PROBLEM — Every line below from the one containing "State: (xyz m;" through the one containing "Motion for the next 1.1" must be transcribed exactly. Omit all lines outside that stretch.
::: INPUT MATERIAL
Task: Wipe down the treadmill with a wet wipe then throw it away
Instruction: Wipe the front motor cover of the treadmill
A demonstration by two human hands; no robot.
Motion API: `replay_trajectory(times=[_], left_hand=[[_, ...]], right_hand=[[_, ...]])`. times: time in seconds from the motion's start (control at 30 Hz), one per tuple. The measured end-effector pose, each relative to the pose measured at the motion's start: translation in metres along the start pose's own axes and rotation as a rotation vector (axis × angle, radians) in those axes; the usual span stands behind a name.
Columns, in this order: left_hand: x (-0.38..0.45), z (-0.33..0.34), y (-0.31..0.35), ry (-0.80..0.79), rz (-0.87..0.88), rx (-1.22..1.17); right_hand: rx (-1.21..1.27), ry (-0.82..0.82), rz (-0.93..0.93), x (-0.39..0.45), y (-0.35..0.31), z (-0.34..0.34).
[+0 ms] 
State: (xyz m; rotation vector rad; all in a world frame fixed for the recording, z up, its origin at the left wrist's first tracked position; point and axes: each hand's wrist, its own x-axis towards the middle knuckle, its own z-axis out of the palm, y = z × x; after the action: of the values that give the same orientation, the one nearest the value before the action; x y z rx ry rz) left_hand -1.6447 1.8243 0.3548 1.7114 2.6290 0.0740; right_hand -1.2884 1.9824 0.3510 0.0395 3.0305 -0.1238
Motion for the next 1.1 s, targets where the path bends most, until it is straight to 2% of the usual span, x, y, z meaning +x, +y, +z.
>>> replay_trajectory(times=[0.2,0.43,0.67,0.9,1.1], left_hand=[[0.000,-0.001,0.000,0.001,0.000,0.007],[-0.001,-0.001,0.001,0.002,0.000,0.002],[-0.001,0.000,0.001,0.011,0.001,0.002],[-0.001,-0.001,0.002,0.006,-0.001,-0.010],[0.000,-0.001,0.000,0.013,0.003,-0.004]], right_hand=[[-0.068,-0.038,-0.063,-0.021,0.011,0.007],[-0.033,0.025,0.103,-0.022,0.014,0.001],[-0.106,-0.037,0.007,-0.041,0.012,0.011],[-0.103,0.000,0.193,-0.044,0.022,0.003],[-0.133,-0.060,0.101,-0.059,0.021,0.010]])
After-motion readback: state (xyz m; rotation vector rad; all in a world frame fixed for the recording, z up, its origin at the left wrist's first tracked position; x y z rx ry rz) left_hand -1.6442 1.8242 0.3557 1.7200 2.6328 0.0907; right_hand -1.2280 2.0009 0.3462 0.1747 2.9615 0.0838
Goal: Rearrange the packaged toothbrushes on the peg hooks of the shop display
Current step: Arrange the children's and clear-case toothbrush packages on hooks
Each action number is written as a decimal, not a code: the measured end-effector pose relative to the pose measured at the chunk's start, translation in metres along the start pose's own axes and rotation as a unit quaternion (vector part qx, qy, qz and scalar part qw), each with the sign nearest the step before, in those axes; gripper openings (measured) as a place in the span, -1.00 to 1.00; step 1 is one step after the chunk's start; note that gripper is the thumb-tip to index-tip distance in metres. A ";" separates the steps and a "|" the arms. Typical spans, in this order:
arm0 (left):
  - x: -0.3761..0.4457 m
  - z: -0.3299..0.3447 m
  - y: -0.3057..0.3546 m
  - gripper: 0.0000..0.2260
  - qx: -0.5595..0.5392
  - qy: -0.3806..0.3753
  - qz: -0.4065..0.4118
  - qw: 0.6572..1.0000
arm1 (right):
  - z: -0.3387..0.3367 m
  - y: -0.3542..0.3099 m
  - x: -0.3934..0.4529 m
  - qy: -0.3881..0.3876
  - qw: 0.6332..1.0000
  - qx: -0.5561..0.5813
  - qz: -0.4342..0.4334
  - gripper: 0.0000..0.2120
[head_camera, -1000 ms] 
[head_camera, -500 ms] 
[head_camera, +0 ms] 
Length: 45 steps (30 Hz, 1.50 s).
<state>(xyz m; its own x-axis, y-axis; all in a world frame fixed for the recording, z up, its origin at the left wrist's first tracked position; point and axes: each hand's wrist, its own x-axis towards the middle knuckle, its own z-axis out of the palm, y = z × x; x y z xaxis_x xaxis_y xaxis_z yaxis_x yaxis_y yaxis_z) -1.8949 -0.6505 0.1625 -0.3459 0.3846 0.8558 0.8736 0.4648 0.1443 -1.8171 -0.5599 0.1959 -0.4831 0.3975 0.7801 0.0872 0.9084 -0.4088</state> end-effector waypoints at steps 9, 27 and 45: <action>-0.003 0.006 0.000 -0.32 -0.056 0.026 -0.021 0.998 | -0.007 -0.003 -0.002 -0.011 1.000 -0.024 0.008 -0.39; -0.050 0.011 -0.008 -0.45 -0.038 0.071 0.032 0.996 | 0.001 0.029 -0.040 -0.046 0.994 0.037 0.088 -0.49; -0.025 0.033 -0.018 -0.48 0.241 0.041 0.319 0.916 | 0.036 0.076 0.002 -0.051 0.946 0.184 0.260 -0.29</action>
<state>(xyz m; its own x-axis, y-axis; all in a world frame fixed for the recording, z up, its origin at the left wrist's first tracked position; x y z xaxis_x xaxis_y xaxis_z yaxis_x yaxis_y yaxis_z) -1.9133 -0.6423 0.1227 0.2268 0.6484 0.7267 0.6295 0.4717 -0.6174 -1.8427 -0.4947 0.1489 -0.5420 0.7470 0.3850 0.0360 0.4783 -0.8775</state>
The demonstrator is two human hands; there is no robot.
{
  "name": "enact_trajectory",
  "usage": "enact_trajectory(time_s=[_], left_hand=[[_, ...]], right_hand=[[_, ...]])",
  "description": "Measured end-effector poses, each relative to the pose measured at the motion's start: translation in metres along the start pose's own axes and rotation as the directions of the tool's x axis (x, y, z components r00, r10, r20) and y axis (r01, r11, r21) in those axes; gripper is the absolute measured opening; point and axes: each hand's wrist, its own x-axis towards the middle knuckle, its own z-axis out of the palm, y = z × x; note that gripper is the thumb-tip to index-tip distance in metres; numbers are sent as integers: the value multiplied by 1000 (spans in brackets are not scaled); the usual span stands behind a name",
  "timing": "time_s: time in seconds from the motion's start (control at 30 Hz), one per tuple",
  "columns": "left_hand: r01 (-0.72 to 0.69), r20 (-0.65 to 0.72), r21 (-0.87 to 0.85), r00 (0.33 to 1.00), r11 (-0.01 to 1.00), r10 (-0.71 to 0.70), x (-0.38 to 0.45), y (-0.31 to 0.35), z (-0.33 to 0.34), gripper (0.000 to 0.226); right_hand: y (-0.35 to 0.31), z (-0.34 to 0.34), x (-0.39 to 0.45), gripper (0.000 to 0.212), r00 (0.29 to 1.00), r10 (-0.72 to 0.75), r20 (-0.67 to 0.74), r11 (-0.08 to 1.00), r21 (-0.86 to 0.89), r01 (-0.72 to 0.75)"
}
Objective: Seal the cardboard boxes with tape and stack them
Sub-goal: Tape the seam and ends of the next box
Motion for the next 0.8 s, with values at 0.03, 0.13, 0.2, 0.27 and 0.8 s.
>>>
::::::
EXERCISE SOLUTION —
State: (xyz m; rotation vector rad; all in a world frame fixed for the recording, z up, its origin at the left wrist's first tracked position; point and axes: each hand's wrist, its own x-axis towards the middle knuckle, its own z-axis out of the palm, y = z × x; after the action: of the values that give the same orientation, the one nearest the value before the action; x y z rx ry rz) left_hand -1.6447 1.8243 0.3548 1.7114 2.6290 0.0740; right_hand -1.2884 1.9824 0.3510 0.0395 3.0305 -0.1238
Motion for the next 1.1 s, targets where the path bends most, until it is straight to 2% of the usual span, x, y, z meaning +x, +y, +z.

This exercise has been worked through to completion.